It's the stinking offensive line, bro. They can't block worth a damn while our precious second-year quarterback is assaulted from every angle, forced to quicken his throws which poses an increasing risk for a mistake being made. No, "bro". The offensive line is far more stoic against the uninformed than you're puny mind allows. Andy Dalton must do a better job getting rid of the football or he's going to single-handedly crash an asteroid, comprised of 95 percent railroad spikes, into Cincinnati.
The above is a conversion we suppose could happen among the gifted that slightly overreact to things. And we've all had our share of conversations dealing with those champions of optimism. Especially writers who've talked Cincinnati Bengals for nearly ten years who accidentally handed out their cell phone numbers.
Football Outsiders accumulated interesting data based on the amount of time that eclipses before a passer takes a quarterback sack. It's broken down into two segments. There's the short sack, "defined as a sack of 2.4 seconds or less" and the long sack, "those that take three or more seconds". The idea theoretically explores the difference between an offensive line blowing an assignment, failing to pass block and those quarterback sacks taken by passers for holding onto the football far too long.
Let's read the final page of the book.
Andy Dalton is the worst.
According to their data, of Andy Dalton's 15 quarterback sacks, the Bengals quarterback has taken 12 "long sacks" against 184 passing attempts. Now this suggests a duel meaning, which wasn't explored in the analysis from Football Outsiders. One. Dalton is definitely holding onto the football too long. Two. Coverage sacks are a significant issue because receivers are failing to get open, forcing Dalton to hold onto the football before being assaulted by the opposing pass rush. Problem with the receivers or the offensive schemes?

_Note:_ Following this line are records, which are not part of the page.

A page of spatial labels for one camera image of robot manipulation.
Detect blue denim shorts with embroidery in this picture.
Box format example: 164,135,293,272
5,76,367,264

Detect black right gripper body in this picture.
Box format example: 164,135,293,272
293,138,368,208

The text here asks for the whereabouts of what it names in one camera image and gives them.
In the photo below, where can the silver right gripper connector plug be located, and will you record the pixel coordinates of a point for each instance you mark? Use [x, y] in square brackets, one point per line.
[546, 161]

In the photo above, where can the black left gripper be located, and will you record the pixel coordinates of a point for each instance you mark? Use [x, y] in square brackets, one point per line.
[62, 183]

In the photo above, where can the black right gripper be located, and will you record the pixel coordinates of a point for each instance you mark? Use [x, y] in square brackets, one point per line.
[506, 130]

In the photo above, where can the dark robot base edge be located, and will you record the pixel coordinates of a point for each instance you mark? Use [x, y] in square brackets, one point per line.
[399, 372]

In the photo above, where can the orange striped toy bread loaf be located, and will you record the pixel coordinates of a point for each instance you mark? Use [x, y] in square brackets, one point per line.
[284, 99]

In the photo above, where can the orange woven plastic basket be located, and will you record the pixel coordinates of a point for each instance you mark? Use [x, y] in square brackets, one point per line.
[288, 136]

With 13:18 remaining in the first quarter against the Miami Dolphins, Dalton posed at least four seconds after the snap before the pass rush threatened. A.J. Green and Armon Binns were covered; especially Green who had three defenders shadowing his vertical. On the other hand tight end Jermaine Gresham was left wide open near the right sidelines well before the rush hit Dalton.
Dalton took the sack and Bengals punted.
We fast forward to the 6:21 mark in the second quarter on first down. Dalton took a five-step drop and faced a well-designed coverage scheme that neutralized Cincinnati's two receiver route, leaving one option left.

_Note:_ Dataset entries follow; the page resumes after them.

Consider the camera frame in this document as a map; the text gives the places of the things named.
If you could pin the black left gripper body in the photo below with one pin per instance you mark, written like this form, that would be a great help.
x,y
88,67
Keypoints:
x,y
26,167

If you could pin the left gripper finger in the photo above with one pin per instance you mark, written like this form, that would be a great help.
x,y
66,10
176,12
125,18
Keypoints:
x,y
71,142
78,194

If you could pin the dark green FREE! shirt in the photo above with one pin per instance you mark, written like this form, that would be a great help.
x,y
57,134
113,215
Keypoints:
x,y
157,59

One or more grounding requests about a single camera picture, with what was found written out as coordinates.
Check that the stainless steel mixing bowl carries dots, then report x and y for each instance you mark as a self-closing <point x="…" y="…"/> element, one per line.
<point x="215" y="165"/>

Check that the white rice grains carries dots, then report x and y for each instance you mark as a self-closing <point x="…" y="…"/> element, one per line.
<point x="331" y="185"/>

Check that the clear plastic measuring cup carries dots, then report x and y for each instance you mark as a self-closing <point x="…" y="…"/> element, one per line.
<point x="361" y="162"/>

Tight end Orson Charles flairs out into the flats after a chip block, open with a fairly distant linebacker closing.
Dalton didn't see him. Though the gain could have been limited, it's still a positive play. On the other hand if Charles forces a missed tackle, there's plenty of green in front of the rookie tight end, who is looking at the back of the nearest defender.
Yet we have no idea why Andre Smith blocked inside, leaving Jermaine Gresham alone with Cameron Wake. We're going to assume it was more play design, but even Smith should have the presence of mind knowing that Miami's best pass rusher is lined up against Gresham.
Armon Binns goes on to fumble the football two plays later.
We're not being critical of Dalton here -- rather promoting observations based on Football Outsiders analysis. And to blunt, no one knows Dalton's true progression on any given pass play; meaning it could be as much an issue with the play design as it is Dalton missing open receivers/tight ends. Either way we do agree with one aspect of the analysis. Dalton needs to get rid of the football sooner.